Scam or not, the MUHC is now complete, and should last for some decades at least. I can reasonably expect that in the years to come I’ll visit friends and family there, and quite possibly watch somebody I care for die in a room somewhere inside it. I am likely at some point to visit that place in pain and perhaps not come out of it alive. That’s far from inevitable; quite apart from the chance of my suffering a more sudden end, there are two other primarily English hospitals near me. But the odds are that the MUHC will play some significant part in my life or the lives of those close to me; that it will be the setting for bad news, pain, death—or, more hopefully, for cures, reprieves, the cessation of pain, even birth.

If that’s true for me, it’s also true for the rest of Montreal’s English community. The MUHC is a major institution that’ll touch any number of lives. The fates of patients will be determined there; the careers of doctors and nurses and more will move forward or backward there. We’re all going to be bound up with it, to varying degrees.

Even before it’s opened and taken in a single patient, it’s affecting the community around it. It’s too big not to. Walking along the south side of the mountain, you can look down at night and see the lights of the place blazing. In the day you can see it more clearly, thick, bright towers rising out of a curved base several stories high. How well will the colors hold up to high winds and grimy winters and passing years? I don’t know, but however it does, we’ll be living with it.

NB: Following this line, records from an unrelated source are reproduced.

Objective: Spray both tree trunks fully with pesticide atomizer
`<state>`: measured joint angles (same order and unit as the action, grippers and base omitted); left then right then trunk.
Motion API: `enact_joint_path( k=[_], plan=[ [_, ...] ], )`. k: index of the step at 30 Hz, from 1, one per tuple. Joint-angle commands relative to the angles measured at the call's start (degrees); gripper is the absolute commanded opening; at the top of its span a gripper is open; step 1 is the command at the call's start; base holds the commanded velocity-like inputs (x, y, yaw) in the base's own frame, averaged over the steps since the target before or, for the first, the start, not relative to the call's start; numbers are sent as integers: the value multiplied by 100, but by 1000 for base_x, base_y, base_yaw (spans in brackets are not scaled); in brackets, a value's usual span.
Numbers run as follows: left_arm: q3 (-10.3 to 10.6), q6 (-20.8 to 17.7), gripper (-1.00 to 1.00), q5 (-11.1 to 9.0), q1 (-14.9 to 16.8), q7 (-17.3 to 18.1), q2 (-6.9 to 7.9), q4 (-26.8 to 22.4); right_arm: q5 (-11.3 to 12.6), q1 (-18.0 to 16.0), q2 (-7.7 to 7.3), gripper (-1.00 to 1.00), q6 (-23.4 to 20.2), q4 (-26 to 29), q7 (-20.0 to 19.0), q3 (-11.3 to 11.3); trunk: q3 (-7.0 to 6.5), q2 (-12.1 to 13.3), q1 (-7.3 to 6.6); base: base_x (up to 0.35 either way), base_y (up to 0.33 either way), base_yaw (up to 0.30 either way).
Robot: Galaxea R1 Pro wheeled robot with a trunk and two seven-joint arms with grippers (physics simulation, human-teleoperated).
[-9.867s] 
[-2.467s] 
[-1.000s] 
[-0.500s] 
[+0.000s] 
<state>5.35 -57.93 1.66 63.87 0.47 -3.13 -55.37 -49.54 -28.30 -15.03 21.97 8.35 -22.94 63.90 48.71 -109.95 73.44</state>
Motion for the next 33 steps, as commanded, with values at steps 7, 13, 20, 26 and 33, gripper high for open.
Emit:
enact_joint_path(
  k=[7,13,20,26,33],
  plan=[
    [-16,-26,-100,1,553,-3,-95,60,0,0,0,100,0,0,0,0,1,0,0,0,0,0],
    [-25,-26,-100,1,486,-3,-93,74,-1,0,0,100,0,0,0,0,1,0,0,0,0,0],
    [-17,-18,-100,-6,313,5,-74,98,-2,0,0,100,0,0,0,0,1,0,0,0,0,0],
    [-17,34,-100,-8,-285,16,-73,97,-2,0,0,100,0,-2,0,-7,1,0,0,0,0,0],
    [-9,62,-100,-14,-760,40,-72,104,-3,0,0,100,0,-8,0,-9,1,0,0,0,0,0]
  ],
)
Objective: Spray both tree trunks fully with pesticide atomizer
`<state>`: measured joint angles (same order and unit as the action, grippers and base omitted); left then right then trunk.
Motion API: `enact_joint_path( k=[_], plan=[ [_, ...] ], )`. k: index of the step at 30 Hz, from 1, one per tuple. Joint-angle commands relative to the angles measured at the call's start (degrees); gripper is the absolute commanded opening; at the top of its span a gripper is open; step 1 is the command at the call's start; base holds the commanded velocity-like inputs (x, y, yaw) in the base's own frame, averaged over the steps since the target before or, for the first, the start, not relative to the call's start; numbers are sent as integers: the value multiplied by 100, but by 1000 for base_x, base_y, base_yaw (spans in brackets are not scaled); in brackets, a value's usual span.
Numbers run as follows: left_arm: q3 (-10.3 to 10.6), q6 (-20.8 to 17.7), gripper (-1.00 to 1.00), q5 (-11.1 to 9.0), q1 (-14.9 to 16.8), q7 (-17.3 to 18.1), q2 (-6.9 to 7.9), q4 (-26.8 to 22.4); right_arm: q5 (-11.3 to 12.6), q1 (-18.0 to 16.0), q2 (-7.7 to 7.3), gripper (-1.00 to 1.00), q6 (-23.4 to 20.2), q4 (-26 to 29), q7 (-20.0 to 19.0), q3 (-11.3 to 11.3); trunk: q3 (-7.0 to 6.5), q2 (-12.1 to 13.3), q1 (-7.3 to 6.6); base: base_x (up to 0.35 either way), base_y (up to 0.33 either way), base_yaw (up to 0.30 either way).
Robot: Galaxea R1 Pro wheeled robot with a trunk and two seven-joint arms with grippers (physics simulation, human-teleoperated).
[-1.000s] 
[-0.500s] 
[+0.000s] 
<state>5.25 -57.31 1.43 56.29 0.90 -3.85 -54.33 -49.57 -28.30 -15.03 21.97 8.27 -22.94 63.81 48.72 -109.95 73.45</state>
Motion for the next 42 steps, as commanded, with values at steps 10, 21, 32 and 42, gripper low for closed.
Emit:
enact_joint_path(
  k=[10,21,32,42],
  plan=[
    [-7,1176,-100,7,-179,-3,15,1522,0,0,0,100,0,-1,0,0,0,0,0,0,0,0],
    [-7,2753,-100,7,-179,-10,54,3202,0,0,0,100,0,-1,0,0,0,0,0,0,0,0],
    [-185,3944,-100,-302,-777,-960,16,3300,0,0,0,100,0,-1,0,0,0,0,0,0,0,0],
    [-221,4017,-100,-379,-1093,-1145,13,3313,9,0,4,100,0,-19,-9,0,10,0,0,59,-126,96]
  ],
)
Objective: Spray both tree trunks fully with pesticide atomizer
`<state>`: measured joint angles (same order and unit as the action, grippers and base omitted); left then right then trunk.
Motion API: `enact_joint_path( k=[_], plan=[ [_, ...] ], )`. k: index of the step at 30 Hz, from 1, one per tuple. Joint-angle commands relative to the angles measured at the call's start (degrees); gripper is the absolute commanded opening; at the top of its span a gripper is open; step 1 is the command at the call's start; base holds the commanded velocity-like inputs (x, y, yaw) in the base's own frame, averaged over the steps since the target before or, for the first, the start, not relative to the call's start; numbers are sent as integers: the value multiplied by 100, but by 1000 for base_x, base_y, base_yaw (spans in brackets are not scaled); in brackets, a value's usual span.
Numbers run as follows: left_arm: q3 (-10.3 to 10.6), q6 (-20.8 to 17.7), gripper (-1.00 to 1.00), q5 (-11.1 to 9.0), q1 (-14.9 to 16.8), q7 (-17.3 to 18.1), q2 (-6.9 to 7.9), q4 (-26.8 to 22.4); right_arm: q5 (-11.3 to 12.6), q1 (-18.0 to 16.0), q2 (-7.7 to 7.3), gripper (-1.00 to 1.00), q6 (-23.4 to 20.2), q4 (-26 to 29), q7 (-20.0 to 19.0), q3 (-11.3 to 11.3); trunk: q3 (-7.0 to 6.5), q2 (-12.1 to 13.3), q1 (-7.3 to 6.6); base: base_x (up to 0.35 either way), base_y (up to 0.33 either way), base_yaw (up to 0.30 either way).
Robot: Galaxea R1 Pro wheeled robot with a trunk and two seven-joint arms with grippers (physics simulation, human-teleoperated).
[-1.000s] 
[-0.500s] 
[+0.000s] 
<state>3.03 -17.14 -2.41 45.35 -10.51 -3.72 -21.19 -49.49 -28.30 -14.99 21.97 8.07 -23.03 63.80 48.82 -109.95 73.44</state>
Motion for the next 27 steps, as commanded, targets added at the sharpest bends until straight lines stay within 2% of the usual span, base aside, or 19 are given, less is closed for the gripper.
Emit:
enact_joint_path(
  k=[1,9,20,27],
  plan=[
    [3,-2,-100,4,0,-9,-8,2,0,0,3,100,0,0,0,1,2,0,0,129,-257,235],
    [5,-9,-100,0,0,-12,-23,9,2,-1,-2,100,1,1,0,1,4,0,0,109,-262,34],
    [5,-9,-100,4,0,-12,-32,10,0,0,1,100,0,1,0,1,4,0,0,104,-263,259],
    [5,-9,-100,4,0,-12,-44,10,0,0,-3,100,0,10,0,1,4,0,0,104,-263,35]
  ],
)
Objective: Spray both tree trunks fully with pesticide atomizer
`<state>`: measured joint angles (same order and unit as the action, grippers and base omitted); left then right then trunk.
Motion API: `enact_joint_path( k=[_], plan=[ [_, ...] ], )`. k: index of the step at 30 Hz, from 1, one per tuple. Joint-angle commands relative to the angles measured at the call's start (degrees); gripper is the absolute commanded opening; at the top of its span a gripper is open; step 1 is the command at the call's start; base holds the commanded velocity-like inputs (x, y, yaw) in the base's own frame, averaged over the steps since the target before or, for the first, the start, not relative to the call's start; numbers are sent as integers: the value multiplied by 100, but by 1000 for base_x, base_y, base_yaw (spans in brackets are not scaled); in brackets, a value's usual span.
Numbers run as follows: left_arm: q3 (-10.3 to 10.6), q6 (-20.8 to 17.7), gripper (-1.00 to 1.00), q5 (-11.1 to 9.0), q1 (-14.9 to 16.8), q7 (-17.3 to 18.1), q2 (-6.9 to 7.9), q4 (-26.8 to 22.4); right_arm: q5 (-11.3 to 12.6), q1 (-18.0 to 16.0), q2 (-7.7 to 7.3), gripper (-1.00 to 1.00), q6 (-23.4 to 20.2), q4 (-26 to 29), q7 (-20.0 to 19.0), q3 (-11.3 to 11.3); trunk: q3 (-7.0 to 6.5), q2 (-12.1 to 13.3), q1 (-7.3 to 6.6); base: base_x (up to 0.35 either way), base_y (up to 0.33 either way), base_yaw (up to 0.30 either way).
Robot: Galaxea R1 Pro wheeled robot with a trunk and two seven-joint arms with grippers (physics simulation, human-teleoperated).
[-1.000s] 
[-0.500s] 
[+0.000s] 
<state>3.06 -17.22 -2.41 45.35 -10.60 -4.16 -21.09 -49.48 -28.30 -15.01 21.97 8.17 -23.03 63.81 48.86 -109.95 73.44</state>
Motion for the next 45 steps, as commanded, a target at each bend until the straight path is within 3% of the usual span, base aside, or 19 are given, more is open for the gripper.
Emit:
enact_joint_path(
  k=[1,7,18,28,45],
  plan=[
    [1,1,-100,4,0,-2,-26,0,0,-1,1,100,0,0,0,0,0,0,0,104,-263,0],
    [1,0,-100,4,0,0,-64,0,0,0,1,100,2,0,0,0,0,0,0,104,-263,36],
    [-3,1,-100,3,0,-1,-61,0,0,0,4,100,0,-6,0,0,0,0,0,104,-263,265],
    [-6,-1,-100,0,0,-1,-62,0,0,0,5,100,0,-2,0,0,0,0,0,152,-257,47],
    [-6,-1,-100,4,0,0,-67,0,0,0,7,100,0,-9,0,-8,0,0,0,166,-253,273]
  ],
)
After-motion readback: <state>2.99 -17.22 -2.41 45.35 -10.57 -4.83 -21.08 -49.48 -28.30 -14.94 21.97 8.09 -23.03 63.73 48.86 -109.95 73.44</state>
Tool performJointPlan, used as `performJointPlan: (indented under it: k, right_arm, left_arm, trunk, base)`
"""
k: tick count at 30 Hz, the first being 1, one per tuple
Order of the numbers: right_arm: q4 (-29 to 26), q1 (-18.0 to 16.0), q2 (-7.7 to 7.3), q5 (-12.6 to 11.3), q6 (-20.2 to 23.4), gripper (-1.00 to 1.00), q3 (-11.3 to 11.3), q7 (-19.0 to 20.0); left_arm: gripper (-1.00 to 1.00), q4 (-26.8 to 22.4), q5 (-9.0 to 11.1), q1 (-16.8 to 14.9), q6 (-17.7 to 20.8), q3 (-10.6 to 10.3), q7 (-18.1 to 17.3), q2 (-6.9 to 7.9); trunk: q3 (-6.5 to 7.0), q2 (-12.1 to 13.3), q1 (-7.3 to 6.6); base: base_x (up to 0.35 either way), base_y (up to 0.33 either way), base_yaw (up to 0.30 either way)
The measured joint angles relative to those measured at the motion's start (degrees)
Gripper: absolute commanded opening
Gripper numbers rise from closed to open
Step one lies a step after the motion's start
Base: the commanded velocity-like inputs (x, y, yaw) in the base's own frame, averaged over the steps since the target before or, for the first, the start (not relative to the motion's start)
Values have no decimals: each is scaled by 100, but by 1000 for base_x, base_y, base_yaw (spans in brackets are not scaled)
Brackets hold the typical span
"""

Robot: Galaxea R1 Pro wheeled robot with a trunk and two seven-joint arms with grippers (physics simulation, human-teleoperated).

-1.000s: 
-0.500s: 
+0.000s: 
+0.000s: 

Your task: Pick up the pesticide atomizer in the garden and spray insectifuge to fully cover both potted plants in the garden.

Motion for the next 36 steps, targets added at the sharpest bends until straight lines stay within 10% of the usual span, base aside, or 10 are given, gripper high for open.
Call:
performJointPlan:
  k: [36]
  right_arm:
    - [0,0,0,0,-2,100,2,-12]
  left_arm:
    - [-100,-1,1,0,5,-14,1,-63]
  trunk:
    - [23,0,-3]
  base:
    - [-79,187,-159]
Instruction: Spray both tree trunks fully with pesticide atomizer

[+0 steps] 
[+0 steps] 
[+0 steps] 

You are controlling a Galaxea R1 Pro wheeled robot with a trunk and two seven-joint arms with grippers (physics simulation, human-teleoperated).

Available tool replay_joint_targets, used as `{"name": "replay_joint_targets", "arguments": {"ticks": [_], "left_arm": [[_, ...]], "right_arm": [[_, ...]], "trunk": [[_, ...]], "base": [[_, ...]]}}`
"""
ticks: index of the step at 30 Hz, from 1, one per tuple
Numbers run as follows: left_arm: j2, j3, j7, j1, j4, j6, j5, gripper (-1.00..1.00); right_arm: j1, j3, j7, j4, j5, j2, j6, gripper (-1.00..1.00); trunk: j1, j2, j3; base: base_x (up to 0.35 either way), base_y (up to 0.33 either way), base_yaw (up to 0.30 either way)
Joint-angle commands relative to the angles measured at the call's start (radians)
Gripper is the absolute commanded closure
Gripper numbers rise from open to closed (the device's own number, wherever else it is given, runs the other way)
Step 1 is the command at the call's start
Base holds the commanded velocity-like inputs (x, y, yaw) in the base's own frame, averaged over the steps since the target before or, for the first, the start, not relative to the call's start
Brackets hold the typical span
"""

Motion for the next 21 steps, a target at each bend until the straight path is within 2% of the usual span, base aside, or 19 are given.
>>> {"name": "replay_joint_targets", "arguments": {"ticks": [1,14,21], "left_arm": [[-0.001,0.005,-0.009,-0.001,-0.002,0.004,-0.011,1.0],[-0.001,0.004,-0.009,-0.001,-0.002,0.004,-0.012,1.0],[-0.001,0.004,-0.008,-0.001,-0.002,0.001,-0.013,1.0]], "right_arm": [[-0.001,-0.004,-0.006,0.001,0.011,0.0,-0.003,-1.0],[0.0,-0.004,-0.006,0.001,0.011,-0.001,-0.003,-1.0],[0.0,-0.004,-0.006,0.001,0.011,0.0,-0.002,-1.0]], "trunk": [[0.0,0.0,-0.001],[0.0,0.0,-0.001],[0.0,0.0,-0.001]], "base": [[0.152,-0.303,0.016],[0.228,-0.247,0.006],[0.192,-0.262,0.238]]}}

There’s another major construction project in the area about to get underway: a highway interchange to be knocked down and rebuilt. That’s projected to start this summer and continue until 2020. Have the new traffic patterns been factored into access to the superhospital? Is the highway planned to harmonize with the hospital’s footprint? How will the two projects together affect the amount of traffic on relatively narrow residential streets nearby?

You’d like to think that responsible people have thought about these questions, in the same way you’d like to think that people thought about the creation of the hospital and allowing Porter to run the construction. These are projects which are going to define a large part of a city for decades.

It’s true that the new hospital means an upgrade in medical technology. In theory, at least, it means that the most modern thinking about health and wellbeing has been incorporated into a new physical structure literally from the ground up. Also some history’s been lost, as old institutions close up and buildings are repurposed. In theory, the good of the new should outweigh the loss of the old.

Even the best-designed hospital, built with the most rigorous oversight, will be a place where people will suffer pain. But then even the worst designed and most corrupt hospital will be a place where people will live in hope. It will be a place where some human beings will do their best to relieve the pain and illness of others, and therefore a place of idealism. In the case of this hospital it’s worth remembering, as a contrast to the corruption linked to its construction. There will be good in the MUHC along with the bad. Still, for the moment, it’s a reminder of mortality and of human frailty, a reminder of the passage of time.